Exercise description:
Give back exactly the lines of the entries below from the line with "For the dataset, tag the white grey" to the line with "Machine-readable labels follow", inclusive, and only those.

Supplied information:
- Opening Delimiter -
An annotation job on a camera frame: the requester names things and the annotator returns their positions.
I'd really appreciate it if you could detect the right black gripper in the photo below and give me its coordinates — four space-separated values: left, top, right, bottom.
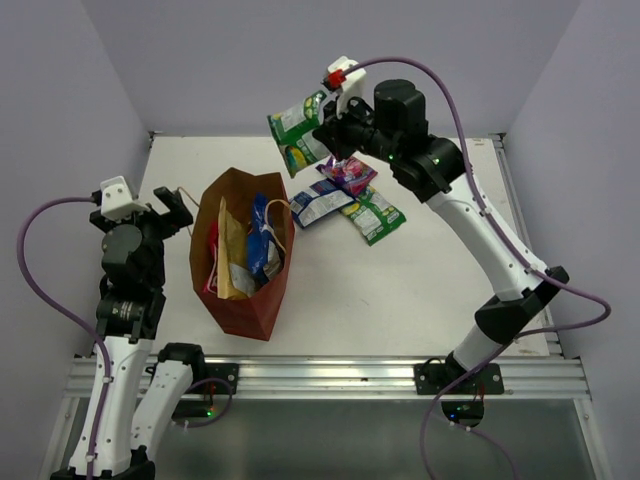
313 89 400 164

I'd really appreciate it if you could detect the tan popcorn chips bag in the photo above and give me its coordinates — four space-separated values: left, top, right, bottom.
217 197 256 300

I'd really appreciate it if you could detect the red paper bag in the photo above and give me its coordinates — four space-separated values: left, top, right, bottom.
189 168 295 341

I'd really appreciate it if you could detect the pink Real chips bag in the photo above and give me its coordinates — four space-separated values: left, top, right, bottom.
203 221 219 295

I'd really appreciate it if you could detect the small green snack packet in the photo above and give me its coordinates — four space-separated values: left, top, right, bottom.
267 90 330 178

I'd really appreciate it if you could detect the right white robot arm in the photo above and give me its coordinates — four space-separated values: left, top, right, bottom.
313 79 569 393

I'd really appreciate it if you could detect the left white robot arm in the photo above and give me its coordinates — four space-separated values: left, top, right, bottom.
52 177 208 479

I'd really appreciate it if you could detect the purple candy bag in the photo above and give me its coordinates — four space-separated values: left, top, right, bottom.
316 156 378 197

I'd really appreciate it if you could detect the green snack bag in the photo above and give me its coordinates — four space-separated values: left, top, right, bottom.
341 186 406 246

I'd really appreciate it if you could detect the small dark blue snack bag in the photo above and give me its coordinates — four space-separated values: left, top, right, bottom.
289 179 355 229

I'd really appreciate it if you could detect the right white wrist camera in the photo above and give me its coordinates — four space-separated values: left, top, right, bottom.
323 56 367 118

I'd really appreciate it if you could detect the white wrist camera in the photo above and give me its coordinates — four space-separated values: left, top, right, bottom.
323 56 367 118
100 176 149 222

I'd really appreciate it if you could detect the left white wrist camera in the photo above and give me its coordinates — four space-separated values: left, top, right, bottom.
100 176 149 222

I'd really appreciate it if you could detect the aluminium mounting rail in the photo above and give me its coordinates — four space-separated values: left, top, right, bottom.
69 355 586 400

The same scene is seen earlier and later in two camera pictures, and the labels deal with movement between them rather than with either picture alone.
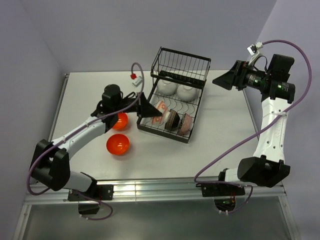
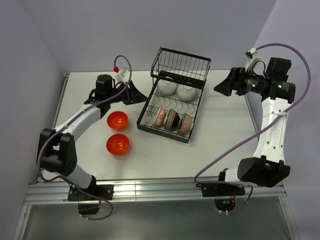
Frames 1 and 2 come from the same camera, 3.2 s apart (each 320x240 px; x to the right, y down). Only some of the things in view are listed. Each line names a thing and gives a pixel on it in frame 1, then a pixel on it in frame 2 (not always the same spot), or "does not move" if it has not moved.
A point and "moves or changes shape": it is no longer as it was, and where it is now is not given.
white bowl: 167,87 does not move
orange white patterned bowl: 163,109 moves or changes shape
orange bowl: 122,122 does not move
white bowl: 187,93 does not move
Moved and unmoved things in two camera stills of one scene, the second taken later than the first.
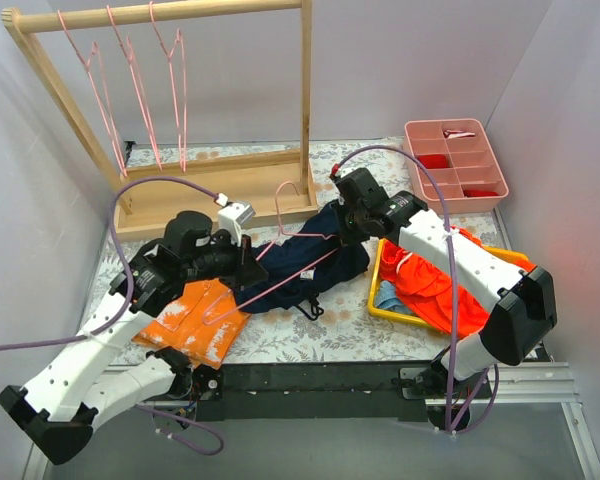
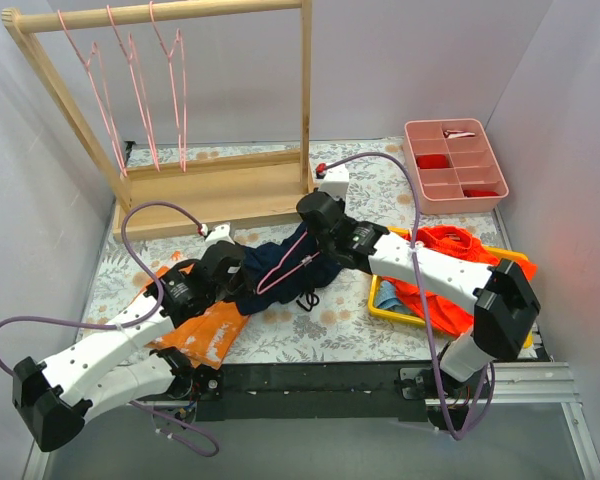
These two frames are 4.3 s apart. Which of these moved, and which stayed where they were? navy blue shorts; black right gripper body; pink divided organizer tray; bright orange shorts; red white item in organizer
Moved: black right gripper body; navy blue shorts
Stayed: pink divided organizer tray; red white item in organizer; bright orange shorts
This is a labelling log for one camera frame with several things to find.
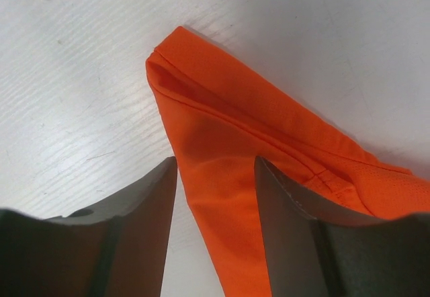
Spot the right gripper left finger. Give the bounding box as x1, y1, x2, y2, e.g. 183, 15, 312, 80
1, 157, 177, 296

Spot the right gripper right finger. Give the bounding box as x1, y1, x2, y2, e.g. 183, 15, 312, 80
254, 157, 429, 296

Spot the orange t shirt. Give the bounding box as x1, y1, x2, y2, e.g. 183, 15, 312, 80
146, 27, 429, 296

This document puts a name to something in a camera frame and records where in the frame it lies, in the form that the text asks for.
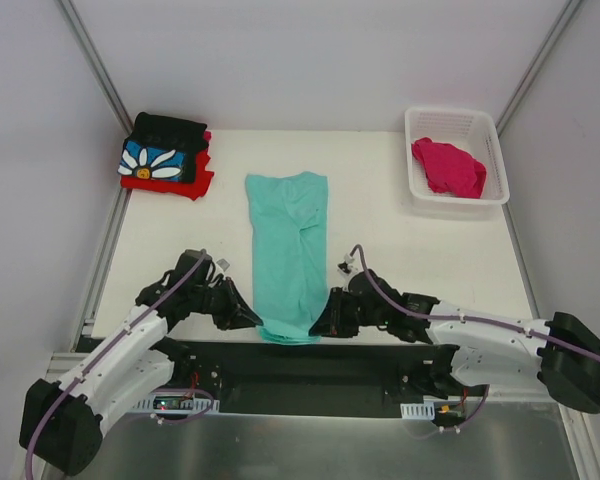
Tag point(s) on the pink folded t shirt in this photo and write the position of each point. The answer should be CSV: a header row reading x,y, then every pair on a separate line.
x,y
207,137

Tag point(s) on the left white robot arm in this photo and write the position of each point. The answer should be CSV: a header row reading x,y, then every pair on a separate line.
x,y
65,421

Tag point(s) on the left white cable duct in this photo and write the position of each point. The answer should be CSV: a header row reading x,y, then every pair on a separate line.
x,y
170,404

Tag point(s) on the right white cable duct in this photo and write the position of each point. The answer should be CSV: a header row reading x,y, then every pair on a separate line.
x,y
418,411

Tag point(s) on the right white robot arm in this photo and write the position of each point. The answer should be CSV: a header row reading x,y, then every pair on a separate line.
x,y
472,350

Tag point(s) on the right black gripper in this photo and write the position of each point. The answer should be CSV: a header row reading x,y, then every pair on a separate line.
x,y
342,313

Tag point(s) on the white plastic basket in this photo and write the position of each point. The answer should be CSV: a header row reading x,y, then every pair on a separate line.
x,y
473,132

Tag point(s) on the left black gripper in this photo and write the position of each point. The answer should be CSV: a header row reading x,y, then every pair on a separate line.
x,y
228,306

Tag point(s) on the right aluminium frame post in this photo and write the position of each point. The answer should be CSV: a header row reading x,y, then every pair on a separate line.
x,y
565,18

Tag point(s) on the teal t shirt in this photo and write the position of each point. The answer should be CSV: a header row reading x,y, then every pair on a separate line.
x,y
289,254

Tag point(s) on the red folded t shirt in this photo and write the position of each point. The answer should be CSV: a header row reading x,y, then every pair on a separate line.
x,y
193,191

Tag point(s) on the aluminium frame post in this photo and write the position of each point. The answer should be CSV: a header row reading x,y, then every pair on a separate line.
x,y
565,18
79,31

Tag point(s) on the white cable duct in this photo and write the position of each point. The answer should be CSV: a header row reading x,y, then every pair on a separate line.
x,y
170,404
418,411

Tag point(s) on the magenta t shirt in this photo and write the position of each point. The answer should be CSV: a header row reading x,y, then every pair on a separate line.
x,y
449,169

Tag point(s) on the left aluminium frame post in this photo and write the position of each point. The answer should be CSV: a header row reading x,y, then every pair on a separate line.
x,y
79,31

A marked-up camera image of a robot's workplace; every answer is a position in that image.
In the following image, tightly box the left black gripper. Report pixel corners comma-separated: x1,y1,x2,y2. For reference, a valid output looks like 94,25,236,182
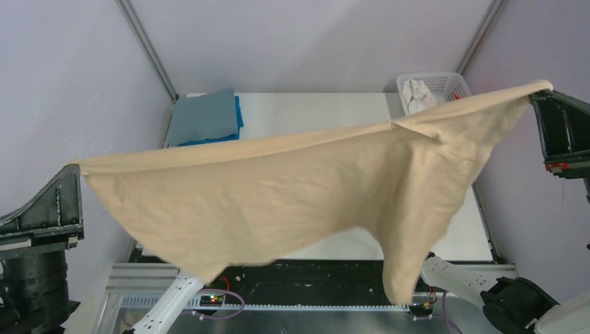
0,157,86,331

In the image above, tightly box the beige t-shirt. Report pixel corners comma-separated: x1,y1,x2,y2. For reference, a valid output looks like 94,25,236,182
77,80,553,305

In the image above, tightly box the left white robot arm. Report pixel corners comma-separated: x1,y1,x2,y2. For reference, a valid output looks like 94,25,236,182
1,164,85,333

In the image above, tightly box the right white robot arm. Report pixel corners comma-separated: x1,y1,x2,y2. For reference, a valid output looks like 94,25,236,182
404,90,589,333

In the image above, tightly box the white plastic laundry basket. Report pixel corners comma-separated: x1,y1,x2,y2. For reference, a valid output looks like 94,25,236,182
396,72,472,116

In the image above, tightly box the white crumpled t-shirt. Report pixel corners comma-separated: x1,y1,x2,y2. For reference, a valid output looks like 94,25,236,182
400,79,438,115

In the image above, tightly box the left controller board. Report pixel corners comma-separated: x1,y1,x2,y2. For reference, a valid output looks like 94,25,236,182
199,294,225,308

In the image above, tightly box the controller board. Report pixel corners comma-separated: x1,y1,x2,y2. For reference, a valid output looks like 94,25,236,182
199,294,225,308
408,302,434,319

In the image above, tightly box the folded grey t-shirt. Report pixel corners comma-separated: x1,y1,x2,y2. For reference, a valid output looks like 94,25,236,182
167,88,244,147

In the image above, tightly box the folded blue t-shirt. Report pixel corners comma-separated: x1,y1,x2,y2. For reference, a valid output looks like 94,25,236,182
177,95,244,147

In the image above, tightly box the right controller board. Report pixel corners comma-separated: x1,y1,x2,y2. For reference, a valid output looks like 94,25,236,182
408,302,434,319

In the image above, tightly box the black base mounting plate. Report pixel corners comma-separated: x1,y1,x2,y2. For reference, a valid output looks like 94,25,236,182
129,239,432,307

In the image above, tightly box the aluminium frame rail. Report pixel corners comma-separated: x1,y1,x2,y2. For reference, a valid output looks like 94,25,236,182
95,260,500,333

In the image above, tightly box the right corner aluminium post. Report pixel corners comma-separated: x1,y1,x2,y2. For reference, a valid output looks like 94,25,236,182
456,0,509,75

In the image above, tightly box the corner aluminium post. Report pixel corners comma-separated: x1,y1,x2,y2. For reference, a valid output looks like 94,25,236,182
456,0,509,75
115,0,178,103

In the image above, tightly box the left corner aluminium post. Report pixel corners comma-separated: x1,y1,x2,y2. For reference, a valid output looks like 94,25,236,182
115,0,178,103

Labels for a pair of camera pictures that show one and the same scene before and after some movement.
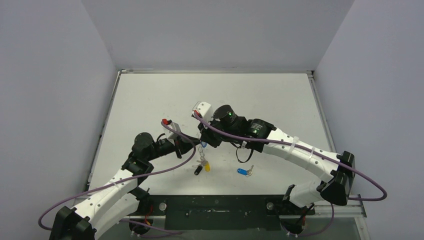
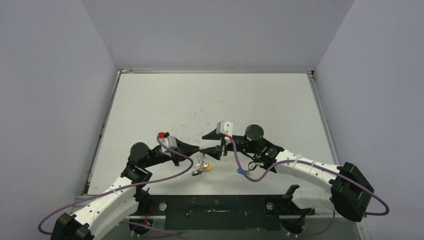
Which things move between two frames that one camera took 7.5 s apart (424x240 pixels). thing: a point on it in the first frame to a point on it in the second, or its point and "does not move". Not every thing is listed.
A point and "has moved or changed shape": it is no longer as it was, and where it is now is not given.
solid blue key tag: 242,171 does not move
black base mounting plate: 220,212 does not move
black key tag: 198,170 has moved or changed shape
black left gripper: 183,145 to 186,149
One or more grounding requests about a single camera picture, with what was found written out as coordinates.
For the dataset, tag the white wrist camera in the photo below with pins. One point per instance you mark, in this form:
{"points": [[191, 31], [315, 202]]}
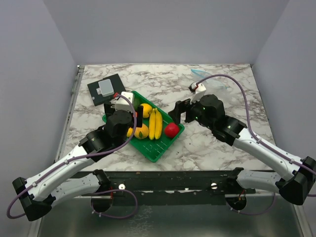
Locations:
{"points": [[123, 101], [198, 90]]}

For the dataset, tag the green plastic tray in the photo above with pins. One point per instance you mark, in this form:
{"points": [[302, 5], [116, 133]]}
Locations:
{"points": [[154, 149]]}

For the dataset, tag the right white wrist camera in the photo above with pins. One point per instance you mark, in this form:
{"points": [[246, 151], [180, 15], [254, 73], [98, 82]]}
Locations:
{"points": [[198, 90]]}

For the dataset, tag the yellow banana bunch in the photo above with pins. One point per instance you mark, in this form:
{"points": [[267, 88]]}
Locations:
{"points": [[155, 125]]}

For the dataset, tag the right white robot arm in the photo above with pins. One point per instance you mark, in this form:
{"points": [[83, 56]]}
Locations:
{"points": [[292, 177]]}

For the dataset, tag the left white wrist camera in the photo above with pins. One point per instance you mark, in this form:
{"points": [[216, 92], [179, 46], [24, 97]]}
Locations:
{"points": [[123, 101]]}

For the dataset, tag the clear zip top bag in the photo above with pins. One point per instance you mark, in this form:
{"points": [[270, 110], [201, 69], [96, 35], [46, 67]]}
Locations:
{"points": [[214, 86]]}

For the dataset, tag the yellow lemon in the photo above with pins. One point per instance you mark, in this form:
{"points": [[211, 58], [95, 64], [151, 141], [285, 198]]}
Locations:
{"points": [[129, 132]]}

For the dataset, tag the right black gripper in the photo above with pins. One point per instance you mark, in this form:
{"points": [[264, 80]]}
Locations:
{"points": [[179, 107]]}

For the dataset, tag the black network box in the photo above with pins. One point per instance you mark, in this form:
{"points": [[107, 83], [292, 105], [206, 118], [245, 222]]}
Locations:
{"points": [[99, 99]]}

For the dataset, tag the yellow orange mango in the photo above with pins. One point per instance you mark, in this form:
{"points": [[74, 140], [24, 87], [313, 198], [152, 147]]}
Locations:
{"points": [[147, 110]]}

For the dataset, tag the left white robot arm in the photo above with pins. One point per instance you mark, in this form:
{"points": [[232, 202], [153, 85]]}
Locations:
{"points": [[40, 193]]}

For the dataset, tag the red apple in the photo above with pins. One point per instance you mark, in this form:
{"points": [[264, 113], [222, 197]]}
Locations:
{"points": [[171, 130]]}

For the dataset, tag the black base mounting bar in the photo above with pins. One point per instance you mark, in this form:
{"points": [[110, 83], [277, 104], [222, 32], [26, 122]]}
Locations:
{"points": [[170, 187]]}

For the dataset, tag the green avocado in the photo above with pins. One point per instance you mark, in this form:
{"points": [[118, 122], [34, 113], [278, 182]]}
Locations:
{"points": [[136, 103]]}

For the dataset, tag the orange peach with leaf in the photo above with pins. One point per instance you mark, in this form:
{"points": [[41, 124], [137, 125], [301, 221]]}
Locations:
{"points": [[141, 132]]}

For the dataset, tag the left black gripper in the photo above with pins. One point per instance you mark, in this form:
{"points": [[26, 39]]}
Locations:
{"points": [[110, 110]]}

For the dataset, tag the white grey small router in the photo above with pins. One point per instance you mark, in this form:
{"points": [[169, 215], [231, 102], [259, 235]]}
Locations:
{"points": [[105, 88]]}

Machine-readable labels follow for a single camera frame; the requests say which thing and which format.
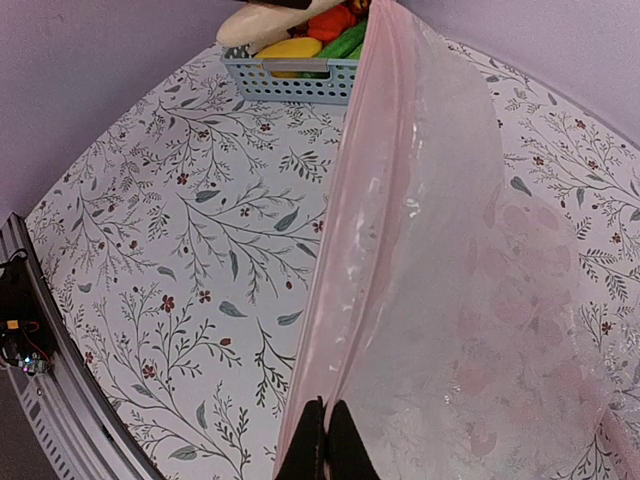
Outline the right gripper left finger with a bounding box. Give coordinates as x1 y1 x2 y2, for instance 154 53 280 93
280 397 325 480

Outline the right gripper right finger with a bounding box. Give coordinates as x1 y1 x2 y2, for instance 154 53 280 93
326 400 380 480

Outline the clear zip bag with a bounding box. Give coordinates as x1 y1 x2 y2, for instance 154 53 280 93
273 1 639 479

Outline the white daikon radish toy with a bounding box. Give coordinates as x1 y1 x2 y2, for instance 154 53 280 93
216 0 340 48

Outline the floral patterned table mat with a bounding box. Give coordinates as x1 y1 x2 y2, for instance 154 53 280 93
27 44 639 479

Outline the light blue plastic basket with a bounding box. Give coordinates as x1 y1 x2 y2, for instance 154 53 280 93
221 46 359 106

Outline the yellow pepper toy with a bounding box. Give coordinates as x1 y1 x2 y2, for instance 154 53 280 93
254 37 323 60

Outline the green cucumber toy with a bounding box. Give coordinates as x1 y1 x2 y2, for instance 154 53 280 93
316 20 368 60

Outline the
- Closing Delimiter -
Completed exercise:
For the dataset, tag the white grey small router in the photo above with pins. One point per instance you mark, in this form:
{"points": [[169, 215], [231, 102], [259, 235]]}
Locations:
{"points": [[105, 88]]}

Machine-readable labels follow for a single camera frame; the requests say which thing and which format.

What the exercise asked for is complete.